Task to complete: Restate the whole listing below word for word and keep the images out.

Supplied material:
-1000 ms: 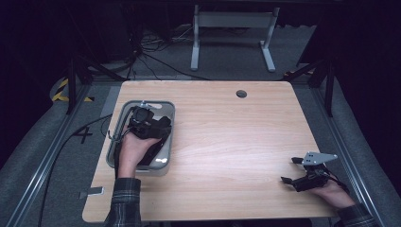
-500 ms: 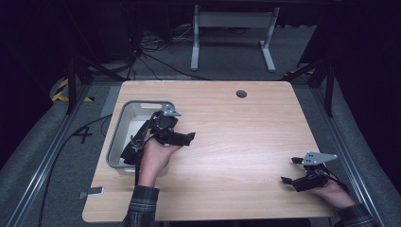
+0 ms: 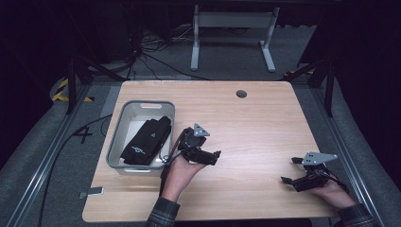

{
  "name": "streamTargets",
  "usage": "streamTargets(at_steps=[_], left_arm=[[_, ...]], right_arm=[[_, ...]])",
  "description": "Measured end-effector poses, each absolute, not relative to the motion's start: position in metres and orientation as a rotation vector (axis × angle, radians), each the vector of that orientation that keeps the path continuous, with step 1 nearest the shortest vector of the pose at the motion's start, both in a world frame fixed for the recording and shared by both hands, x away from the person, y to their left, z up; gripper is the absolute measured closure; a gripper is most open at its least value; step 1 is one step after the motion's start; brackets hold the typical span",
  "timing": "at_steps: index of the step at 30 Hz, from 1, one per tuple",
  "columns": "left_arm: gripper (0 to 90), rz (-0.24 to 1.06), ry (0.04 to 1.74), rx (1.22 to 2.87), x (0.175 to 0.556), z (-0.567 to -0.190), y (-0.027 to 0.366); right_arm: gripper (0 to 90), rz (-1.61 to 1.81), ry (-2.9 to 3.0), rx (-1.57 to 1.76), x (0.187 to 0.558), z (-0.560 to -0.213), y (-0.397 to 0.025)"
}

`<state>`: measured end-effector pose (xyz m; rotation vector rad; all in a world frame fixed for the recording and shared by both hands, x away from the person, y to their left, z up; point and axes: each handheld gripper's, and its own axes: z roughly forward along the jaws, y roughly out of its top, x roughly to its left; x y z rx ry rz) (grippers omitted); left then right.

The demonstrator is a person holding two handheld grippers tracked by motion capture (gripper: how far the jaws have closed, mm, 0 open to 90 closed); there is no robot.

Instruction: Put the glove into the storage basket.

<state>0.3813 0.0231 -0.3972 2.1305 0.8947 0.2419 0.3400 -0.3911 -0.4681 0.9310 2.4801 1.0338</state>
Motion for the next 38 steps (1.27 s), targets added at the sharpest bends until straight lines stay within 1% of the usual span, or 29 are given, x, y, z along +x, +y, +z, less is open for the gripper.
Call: streamTargets(at_steps=[8,16,21,23,24,27,28,33,38], left_arm=[[10.1,0.243,0.871,2.141,0.368,-0.421,0.006],[10.1,0.218,0.842,2.223,0.355,-0.449,-0.011],[9.9,0.239,0.832,2.260,0.351,-0.458,-0.017],[9.3,0.259,0.814,2.273,0.350,-0.461,-0.020],[9.0,0.239,0.804,2.275,0.349,-0.466,-0.023],[7.5,0.244,0.788,2.292,0.348,-0.470,-0.027],[4.5,0.268,0.774,2.300,0.347,-0.471,-0.028],[0.0,0.269,0.728,2.288,0.347,-0.475,-0.029],[0.0,0.269,0.727,2.288,0.347,-0.476,-0.028]], right_arm=[[6.7,1.034,2.480,0.931,0.340,-0.468,-0.391],[6.7,1.034,2.480,0.931,0.340,-0.468,-0.391],[6.7,1.034,2.480,0.931,0.340,-0.468,-0.391],[6.6,1.034,2.480,0.931,0.340,-0.468,-0.391],[6.6,1.034,2.480,0.931,0.340,-0.468,-0.391],[6.7,1.034,2.480,0.931,0.340,-0.468,-0.391],[6.7,1.034,2.480,0.931,0.340,-0.468,-0.391],[6.6,1.034,2.480,0.931,0.340,-0.468,-0.391],[6.6,1.034,2.480,0.931,0.340,-0.468,-0.391]])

Answer space:
-1000 ms: 
-500 ms: 
+0 ms: 

{
  "name": "streamTargets",
  "usage": "streamTargets(at_steps=[_], left_arm=[[_, ...]], right_arm=[[_, ...]])",
  "description": "Measured end-effector poses, each absolute, not relative to the motion's start: position in metres and orientation as a rotation vector (axis × angle, radians), each the vector of that orientation that keeps the path continuous, with step 1 nearest the shortest vector of the pose at the motion's start, both in a world frame fixed for the recording and shared by both hands, x away from the person, y to their left, z up; gripper is the absolute measured closure; a gripper is most open at its least value; step 1 is one step after the motion's start; brackets hold the typical span",
  "timing": "at_steps: index of the step at 30 Hz, from 1, one per tuple",
  "columns": "left_arm: gripper (0 to 90), rz (-0.24 to 1.06), ry (0.04 to 1.74), rx (1.22 to 2.87), x (0.175 to 0.556), z (-0.567 to -0.190), y (-0.027 to 0.366); right_arm: gripper (0 to 90), rz (-1.61 to 1.81), ry (-2.9 to 3.0), rx (-1.57 to 1.76), x (0.187 to 0.558), z (-0.560 to -0.213), y (-0.397 to 0.025)"
}

`<state>`: measured end-effector pose (xyz m; rotation vector rad; all in a world frame fixed for the recording and shared by both hands, x away from the person, y to their left, z up; point and axes: each handheld gripper's, and its own axes: z roughly forward along the jaws, y roughly out of its top, x roughly to its left; x y z rx ry rz) (grippers omitted); left then right.

The demonstrator is a person holding two handheld grippers tracked by motion capture (gripper: how far the jaws have closed, mm, 0 open to 90 closed); there is no robot.

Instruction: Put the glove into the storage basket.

<state>0.3813 0.0231 -0.3972 2.1305 0.8947 0.2419 0.3400 -0.3911 -0.4681 0.9310 2.4801 1.0338</state>
Motion for the next 38 steps (1.27 s), targets added at the sharpest bends until straight lines stay within 1% of the usual span, or 29 are given, x, y, z along +x, +y, +z, less is open for the gripper.
Call: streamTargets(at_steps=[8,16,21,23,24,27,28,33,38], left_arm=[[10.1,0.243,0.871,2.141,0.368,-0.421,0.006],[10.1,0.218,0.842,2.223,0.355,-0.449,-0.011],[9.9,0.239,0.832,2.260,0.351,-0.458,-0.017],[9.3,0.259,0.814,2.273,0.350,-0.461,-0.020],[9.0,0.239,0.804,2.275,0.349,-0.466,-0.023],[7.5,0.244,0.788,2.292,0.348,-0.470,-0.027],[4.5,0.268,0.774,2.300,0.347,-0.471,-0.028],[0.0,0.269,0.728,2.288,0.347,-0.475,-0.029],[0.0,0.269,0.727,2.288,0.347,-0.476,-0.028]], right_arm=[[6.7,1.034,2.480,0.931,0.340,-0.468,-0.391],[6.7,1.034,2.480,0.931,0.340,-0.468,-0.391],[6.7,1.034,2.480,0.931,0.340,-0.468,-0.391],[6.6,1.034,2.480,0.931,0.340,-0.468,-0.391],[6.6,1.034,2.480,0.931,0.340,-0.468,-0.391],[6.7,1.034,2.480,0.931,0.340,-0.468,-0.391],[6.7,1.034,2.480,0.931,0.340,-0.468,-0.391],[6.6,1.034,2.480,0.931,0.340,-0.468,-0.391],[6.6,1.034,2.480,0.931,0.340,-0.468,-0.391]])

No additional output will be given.